De rechtbank vindt aanleiding de inspecteur te veroordelen in de kosten die belanghebbende in verband met de behandeling van het beroep redelijkerwijs heeft moeten maken. Nu sprake is van door een derde beroepsmatig verleende bijstand, zijn deze kosten op de voet van het Besluit proceskosten bestuursrecht in zoverre vastgesteld op € 1.068 (1 punt voor het indienen van het beroepschrift, 1 punt voor het verschijnen ter zitting met een waarde per punt van € 534 en een wegingsfactor 1). Overige op de voet van het Besluit voor vergoeding in aanmerking komende kosten zijn niet gesteld. Voor een vergoeding van de kosten van de onderhavige bezwaarfase bestaat geen aanleiding, omdat niet is gesteld of gebleken dat daarom is verzocht vóór het doen van de uitspraken op bezwaar (artikel 7:15, derde lid, van de Awb).
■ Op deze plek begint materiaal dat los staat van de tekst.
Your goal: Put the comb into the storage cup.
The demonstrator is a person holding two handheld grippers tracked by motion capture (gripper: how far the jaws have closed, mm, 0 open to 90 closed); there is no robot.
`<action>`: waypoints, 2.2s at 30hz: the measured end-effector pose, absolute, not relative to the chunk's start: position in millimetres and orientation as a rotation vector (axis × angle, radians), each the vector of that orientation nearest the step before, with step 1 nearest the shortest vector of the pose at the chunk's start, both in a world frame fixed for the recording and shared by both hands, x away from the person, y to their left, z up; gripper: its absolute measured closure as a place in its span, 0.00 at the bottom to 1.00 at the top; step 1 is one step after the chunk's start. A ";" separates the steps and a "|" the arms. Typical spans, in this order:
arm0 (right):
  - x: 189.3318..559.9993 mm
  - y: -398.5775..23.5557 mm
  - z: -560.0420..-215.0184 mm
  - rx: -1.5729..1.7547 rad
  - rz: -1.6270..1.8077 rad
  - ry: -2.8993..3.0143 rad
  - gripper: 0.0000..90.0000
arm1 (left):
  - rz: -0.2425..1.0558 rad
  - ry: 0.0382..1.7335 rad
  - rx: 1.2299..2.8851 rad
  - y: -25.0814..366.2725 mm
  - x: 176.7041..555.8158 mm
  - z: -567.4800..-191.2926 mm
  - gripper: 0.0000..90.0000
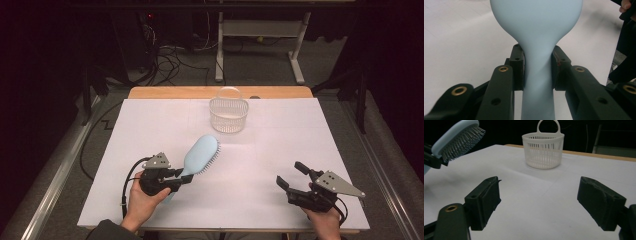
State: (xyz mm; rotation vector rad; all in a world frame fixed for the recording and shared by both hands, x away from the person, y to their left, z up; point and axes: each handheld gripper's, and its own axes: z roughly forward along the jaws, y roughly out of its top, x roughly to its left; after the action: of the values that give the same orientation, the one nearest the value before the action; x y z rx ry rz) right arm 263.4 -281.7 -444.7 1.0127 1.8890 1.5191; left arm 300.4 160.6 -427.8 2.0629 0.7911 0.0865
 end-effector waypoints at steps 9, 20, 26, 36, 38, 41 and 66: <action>265.9 -257.7 -443.1 0.964 1.584 1.956 0.21 | 0.086 0.770 2.050 154.5 300.7 -427.4 0.77; 267.7 -241.4 -439.8 0.939 1.622 1.980 0.21 | 0.077 0.751 2.047 146.8 303.0 -427.0 0.77; 269.3 -231.8 -437.9 0.919 1.641 1.995 0.21 | 0.082 0.747 2.042 143.2 304.0 -427.2 0.77; 272.8 -218.8 -436.7 0.901 1.661 2.034 0.23 | 0.079 0.724 2.048 135.4 303.6 -427.7 0.77; 274.0 -216.2 -436.2 0.906 1.669 2.046 0.23 | 0.080 0.721 2.047 134.1 303.3 -427.4 0.77; 276.0 -212.2 -435.9 0.919 1.679 2.065 0.24 | 0.081 0.712 2.050 131.6 303.1 -427.0 0.77; 288.0 -184.4 -436.0 0.969 1.708 2.143 0.23 | 0.092 0.623 2.104 97.9 299.2 -426.1 0.77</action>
State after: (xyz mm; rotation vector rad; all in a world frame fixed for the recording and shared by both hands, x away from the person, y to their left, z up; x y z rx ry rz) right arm 288.0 -184.4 -436.0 0.9688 2.1426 1.7076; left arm 299.2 97.9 -426.1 2.1035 0.6234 0.0917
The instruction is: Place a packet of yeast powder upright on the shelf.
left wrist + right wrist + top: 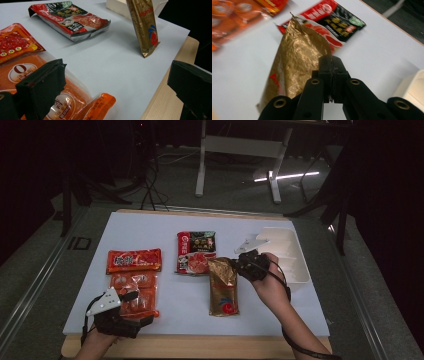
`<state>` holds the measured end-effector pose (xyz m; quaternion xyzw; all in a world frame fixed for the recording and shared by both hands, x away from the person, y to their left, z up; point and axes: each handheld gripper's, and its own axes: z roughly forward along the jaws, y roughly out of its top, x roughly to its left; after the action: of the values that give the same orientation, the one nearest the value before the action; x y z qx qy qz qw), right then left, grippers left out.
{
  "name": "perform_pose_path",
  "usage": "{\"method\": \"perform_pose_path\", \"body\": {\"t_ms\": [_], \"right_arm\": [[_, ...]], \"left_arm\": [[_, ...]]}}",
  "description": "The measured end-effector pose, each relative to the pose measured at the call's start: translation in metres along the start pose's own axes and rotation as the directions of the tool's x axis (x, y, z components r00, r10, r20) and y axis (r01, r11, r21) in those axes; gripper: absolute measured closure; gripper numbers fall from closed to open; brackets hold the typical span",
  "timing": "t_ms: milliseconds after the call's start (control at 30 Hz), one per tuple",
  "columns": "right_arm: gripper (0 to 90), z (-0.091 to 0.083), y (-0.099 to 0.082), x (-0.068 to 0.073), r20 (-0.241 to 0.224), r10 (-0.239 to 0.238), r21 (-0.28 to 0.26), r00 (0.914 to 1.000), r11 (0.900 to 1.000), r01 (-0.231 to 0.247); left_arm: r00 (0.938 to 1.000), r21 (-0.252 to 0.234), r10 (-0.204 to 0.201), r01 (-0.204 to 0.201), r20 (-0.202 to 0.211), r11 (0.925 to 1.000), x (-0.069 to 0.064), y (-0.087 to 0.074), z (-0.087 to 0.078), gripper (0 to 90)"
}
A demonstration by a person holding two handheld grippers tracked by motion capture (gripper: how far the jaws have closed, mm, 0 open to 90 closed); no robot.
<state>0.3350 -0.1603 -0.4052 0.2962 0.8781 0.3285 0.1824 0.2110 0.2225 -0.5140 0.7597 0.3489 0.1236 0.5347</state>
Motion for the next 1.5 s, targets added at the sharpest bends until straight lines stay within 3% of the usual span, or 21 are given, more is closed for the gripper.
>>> {"method": "perform_pose_path", "body": {"t_ms": [333,500,667,900,1233,1500], "right_arm": [[88.9,-0.029,0.000,0.016,-0.072,-0.016,-0.076,0.9973,0.9971,0.010],[89.0,-0.046,0.006,0.025,-0.093,-0.057,-0.108,0.9940,0.9930,0.047],[89.0,-0.056,0.013,0.024,-0.077,-0.082,-0.122,0.9936,0.9898,0.072],[89.0,-0.071,0.026,0.002,-0.040,-0.074,-0.159,0.9964,0.9850,0.067],[89.0,-0.076,0.036,-0.048,0.036,-0.009,-0.193,0.9993,0.9811,0.015],[88.9,-0.084,0.046,-0.083,0.123,0.021,-0.209,0.9921,0.9780,0.006]], "left_arm": [[1.0000,-0.003,0.002,-0.002,-0.002,1.0000,0.000,0.000,0.001,1.6],[1.0000,-0.005,0.002,-0.002,-0.002,1.0000,0.000,0.000,0.001,1.6],[1.0000,-0.002,0.002,-0.002,-0.004,1.0000,0.000,0.000,0.001,1.6],[1.0000,-0.008,-0.005,0.005,-0.008,1.0000,0.000,0.000,0.000,1.6],[0.9998,-0.007,-0.011,0.011,-0.015,0.9999,0.001,-0.001,0.000,1.6],[0.9995,-0.010,-0.019,0.018,-0.026,0.9998,0.000,-0.003,-0.004,1.6]]}}
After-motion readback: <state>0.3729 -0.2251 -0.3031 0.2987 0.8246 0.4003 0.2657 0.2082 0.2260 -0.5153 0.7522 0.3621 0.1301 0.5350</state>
Deze uitspraak is op 30 juni 2021 gedaan door mr. drs. J.H. Bogert, rechter, in aanwezigheid van mr. J.H.M. van Ooijen, griffier en openbaar gemaakt door middel van geanonimiseerde publicatie op www.rechtspraak.nl.

De griffier, De rechter,

(De griffier is verhinderd deze

uitspraak te ondertekenen)

Afschrift aangetekend verzonden aan partijen op:

Aan deze uitspraak hoeft eerst uitvoering te worden gegeven als de uitspraak onherroepelijk is geworden. De uitspraak is onherroepelijk als niet binnen zes weken na verzending van de uitspraak een rechtsmiddel is aangewend of onherroepelijk op het aangewende rechtsmiddel is beslist (artikel 27h, derde lid en artikel 28, zevende lid AWR).

Rechtsmiddel

Tegen deze uitspraak kunnen partijen binnen zes weken na de verzenddatum hoger beroep instellen bij het gerechtshof te ‘s-Hertogenbosch (belastingkamer), Postbus 70583,

5201 CZ ’s-Hertogenbosch.

Bij het instellen van hoger beroep dient het volgende in acht te worden genomen:

1. bij het beroepschrift wordt een afschrift van deze uitspraak overgelegd.2 - het beroepschrift moet ondertekend zijn en ten minste het volgende vermelden: a. de naam en het adres van de indiener;

b. een dagtekening;

c. een omschrijving van de uitspraak waartegen het hoger beroep is ingesteld;

d. de gronden van het hoger beroep.

Voor burgers is het mogelijk hoger beroep digitaal in te stellen. Hiervoor kan gebruik worden gemaakt van de formulieren op Rechtspraak.nl / Digitaal loket bestuursrecht.